She risks her life – her food – for a foreign prophet whose only promise is the loving providence of God which he had experienced for several months at the Wadi Cherith, where the water flowed and where crows brought him bread and meat twice a day.

How many times have I seen this generosity, this trust in God, especially from women.

Today a friend, Sister Pat Farrell, and others from the Leadership Conference of Women Religious are in Rome speaking to Vatican officials. I pray that her generosity and her devotion to the God of the Poor – lived out in San Antonio, Chile, El Salvador, and Omaha – may open the way for God to work and multiply the good works of God in this world.

The Body of Christ

Today the Catholic world celebrates the feast of Corpus Christi, the Body and Blood of Christ.

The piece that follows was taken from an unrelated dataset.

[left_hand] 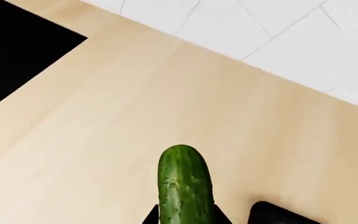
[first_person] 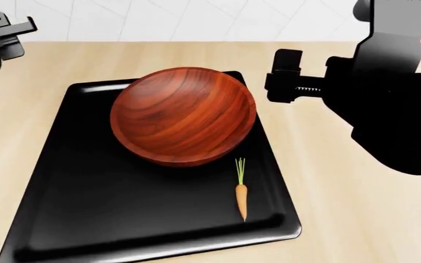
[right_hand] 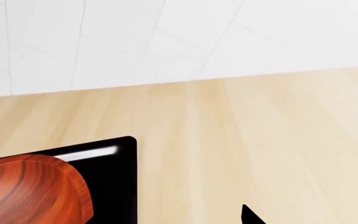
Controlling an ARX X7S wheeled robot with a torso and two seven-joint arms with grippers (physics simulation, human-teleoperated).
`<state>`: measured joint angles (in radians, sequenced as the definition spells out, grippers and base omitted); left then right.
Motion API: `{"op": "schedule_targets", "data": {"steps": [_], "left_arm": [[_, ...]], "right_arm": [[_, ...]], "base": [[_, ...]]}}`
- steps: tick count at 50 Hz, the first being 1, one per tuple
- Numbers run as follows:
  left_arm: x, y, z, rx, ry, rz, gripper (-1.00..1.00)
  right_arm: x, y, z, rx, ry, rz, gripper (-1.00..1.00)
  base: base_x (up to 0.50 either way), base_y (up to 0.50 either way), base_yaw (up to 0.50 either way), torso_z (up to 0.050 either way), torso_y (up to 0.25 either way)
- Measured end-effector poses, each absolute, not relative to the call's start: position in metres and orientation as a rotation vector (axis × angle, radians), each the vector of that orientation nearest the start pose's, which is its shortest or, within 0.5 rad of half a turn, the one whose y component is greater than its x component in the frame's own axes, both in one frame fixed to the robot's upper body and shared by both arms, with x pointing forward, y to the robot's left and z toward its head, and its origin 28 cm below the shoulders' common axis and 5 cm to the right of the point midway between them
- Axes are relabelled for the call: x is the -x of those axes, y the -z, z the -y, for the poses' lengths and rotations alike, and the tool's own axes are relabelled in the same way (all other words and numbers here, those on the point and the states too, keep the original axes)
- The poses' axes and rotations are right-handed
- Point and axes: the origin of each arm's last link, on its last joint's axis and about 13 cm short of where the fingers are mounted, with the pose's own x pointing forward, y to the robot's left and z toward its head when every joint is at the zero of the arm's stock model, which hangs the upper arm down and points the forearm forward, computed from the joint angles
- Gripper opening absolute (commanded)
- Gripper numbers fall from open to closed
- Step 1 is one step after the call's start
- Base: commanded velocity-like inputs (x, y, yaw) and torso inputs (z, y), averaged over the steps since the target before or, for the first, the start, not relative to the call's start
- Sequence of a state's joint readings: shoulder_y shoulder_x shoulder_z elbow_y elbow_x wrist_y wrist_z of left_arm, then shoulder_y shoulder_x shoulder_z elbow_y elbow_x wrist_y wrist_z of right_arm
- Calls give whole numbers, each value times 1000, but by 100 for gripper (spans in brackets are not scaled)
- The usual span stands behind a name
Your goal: Place the two vegetables and bowl onto the tray for setting up a vegetable dip station.
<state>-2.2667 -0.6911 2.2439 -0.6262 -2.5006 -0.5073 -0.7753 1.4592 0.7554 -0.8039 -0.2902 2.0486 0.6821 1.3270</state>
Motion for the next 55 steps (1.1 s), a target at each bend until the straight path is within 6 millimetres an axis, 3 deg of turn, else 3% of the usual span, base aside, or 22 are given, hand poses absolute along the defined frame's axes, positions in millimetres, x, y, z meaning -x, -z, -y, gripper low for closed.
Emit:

The feast originated in the thirteenth century but expresses the faith of the Church in the presence of Christ in the Eucharist.

Here in Honduras there will be processions in the streets, as an expression of their deep devotion to the Eucharist. I’m going out to the village of Dolores where people will be walking in from neighboring villages for Mass and procession.

It is important, though, to remember that the presence of Christ in the Eucharist is not the only place we encounter Christ.

In The Word Encountered, Fr. John Kavanaugh, S.J., quotes C. S. Lewis, “Next to the Blessed Sacrament itself, your neighbor is the holiest object presented to your senses.”

Last year I was in El Zapote de Santa Rosa for Mass and procession, a chance to encounter some of the holiest objects – the Eucharist and the poor – as you can see in this photo.

May Christ touch us today, in the Eucharist and in the people we meet, especially the poor.




Ephrem the Syrian

Syria is being torn apart these days as the people rise up to remove a leader they find oppressive., whose forces have been involved in the killing of many innocent protestors.  And so it is good to remember today Saint Ephrem the Syrian, a deacon and doctor of the church, who lived in Edessa and died in 373.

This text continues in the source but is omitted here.